Data block
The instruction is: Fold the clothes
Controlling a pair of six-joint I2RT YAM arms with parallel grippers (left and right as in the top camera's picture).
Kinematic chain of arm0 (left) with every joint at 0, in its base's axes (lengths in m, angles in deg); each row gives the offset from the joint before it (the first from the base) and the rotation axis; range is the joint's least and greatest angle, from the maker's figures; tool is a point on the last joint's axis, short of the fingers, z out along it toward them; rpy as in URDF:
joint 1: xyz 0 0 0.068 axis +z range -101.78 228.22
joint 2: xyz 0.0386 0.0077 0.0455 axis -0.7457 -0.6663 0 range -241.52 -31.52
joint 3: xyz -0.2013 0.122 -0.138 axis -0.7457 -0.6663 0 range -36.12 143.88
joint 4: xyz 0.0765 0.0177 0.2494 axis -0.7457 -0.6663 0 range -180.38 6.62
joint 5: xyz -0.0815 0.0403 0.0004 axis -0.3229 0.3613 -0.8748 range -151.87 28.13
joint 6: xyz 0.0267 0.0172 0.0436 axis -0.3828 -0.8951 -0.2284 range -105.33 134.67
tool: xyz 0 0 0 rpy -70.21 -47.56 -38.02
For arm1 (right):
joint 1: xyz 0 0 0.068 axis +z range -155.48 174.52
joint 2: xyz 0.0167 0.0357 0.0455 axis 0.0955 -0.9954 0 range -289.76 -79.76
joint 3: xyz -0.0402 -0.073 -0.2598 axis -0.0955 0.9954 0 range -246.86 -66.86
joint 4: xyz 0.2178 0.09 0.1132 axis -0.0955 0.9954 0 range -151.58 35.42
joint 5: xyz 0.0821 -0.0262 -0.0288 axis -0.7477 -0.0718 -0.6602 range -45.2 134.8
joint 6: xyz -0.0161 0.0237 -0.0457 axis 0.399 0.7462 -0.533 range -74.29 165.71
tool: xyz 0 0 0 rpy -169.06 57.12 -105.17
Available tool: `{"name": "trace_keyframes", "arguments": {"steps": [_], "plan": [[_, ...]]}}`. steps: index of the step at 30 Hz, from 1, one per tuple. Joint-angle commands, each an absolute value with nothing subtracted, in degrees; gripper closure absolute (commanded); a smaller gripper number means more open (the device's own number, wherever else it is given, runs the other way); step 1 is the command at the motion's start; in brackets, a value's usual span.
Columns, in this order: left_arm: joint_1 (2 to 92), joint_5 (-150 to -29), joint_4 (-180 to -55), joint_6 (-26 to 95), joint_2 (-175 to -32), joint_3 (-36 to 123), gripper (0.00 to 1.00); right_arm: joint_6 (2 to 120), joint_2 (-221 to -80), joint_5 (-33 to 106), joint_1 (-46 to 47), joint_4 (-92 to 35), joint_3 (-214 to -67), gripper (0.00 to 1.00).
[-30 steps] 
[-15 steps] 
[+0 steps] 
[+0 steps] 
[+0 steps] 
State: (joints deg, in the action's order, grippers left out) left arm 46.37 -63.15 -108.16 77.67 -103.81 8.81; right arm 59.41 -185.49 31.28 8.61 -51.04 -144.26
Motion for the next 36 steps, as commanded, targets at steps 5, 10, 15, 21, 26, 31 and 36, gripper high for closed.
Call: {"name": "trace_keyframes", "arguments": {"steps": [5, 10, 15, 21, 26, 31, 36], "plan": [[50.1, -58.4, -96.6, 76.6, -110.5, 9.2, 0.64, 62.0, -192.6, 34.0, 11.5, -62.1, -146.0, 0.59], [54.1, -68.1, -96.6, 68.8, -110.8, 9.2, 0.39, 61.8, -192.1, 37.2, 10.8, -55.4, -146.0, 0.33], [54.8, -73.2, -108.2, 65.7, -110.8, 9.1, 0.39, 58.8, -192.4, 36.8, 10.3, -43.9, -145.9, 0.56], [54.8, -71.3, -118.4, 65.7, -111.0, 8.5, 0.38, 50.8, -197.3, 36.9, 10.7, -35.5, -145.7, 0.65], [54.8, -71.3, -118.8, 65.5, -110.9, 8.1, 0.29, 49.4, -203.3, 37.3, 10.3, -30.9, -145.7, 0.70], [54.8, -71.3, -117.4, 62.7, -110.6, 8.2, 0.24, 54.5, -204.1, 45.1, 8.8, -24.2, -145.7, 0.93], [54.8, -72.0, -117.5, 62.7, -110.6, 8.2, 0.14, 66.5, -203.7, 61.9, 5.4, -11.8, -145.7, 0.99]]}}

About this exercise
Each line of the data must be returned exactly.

Written solution
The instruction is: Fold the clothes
Controlling a pair of six-joint I2RT YAM arms with parallel grippers (left and right as in the top camera's picture).
Kinematic chain of arm0 (left) with every joint at 0, in its base's axes (lengths in m, angles in deg); each row gives the offset from the joint before it (the first from the base) and the rotation axis; range is the joint's least and greatest angle, from the maker's figures; tool is a point on the last joint's axis, short of the fingers, z out along it toward them; rpy as in URDF:
joint 1: xyz 0 0 0.068 axis +z range -101.78 228.22
joint 2: xyz 0.0386 0.0077 0.0455 axis -0.7457 -0.6663 0 range -241.52 -31.52
joint 3: xyz -0.2013 0.122 -0.138 axis -0.7457 -0.6663 0 range -36.12 143.88
joint 4: xyz 0.0765 0.0177 0.2494 axis -0.7457 -0.6663 0 range -180.38 6.62
joint 5: xyz -0.0815 0.0403 0.0004 axis -0.3229 0.3613 -0.8748 range -151.87 28.13
joint 6: xyz 0.0267 0.0172 0.0436 axis -0.3828 -0.8951 -0.2284 range -105.33 134.67
tool: xyz 0 0 0 rpy -70.21 -47.56 -38.02
For arm1 (right):
joint 1: xyz 0 0 0.068 axis +z range -155.48 174.52
joint 2: xyz 0.0167 0.0357 0.0455 axis 0.0955 -0.9954 0 range -289.76 -79.76
joint 3: xyz -0.0402 -0.073 -0.2598 axis -0.0955 0.9954 0 range -246.86 -66.86
joint 4: xyz 0.2178 0.09 0.1132 axis -0.0955 0.9954 0 range -151.58 35.42
joint 5: xyz 0.0821 -0.0262 -0.0288 axis -0.7477 -0.0718 -0.6602 range -45.2 134.8
joint 6: xyz -0.0161 0.0237 -0.0457 axis 0.399 0.7462 -0.533 range -74.29 165.71
tool: xyz 0 0 0 rpy -169.06 57.12 -105.17
Available tool: `{"name": "trace_keyframes", "arguments": {"steps": [_], "plan": [[_, ...]]}}`. steps: index of the step at 30 Hz, from 1, one per tuple. Joint-angle commands, each an absolute value with nothing subtracted, in degrees; gripper closure absolute (commanded); a smaller gripper number means more open (the device's own number, wherever else it is given, runs the other way); step 1 is the command at the motion's start; in brackets, a value's usual span.
Columns, in this order: left_arm: joint_1 (2 to 92), joint_5 (-150 to -29), joint_4 (-180 to -55), joint_6 (-26 to 95), joint_2 (-175 to -32), joint_3 (-36 to 123), gripper (0.00 to 1.00); right_arm: joint_6 (2 to 120), joint_2 (-221 to -80), joint_5 (-33 to 106), joint_1 (-46 to 47), joint_4 (-92 to 35), joint_3 (-214 to -67), gripper (0.00 to 1.00).
[-30 steps] 
[-15 steps] 
[+0 steps] 
[+0 steps] 
[+0 steps] 
State: (joints deg, in the action's order, grippers left out) left arm 46.37 -63.15 -108.16 77.67 -103.81 8.81; right arm 59.41 -185.49 31.28 8.61 -51.04 -144.26
Motion for the next 36 steps, as commanded, targets at steps 5, 10, 15, 21, 26, 31 and 36, gripper high for closed.
Call: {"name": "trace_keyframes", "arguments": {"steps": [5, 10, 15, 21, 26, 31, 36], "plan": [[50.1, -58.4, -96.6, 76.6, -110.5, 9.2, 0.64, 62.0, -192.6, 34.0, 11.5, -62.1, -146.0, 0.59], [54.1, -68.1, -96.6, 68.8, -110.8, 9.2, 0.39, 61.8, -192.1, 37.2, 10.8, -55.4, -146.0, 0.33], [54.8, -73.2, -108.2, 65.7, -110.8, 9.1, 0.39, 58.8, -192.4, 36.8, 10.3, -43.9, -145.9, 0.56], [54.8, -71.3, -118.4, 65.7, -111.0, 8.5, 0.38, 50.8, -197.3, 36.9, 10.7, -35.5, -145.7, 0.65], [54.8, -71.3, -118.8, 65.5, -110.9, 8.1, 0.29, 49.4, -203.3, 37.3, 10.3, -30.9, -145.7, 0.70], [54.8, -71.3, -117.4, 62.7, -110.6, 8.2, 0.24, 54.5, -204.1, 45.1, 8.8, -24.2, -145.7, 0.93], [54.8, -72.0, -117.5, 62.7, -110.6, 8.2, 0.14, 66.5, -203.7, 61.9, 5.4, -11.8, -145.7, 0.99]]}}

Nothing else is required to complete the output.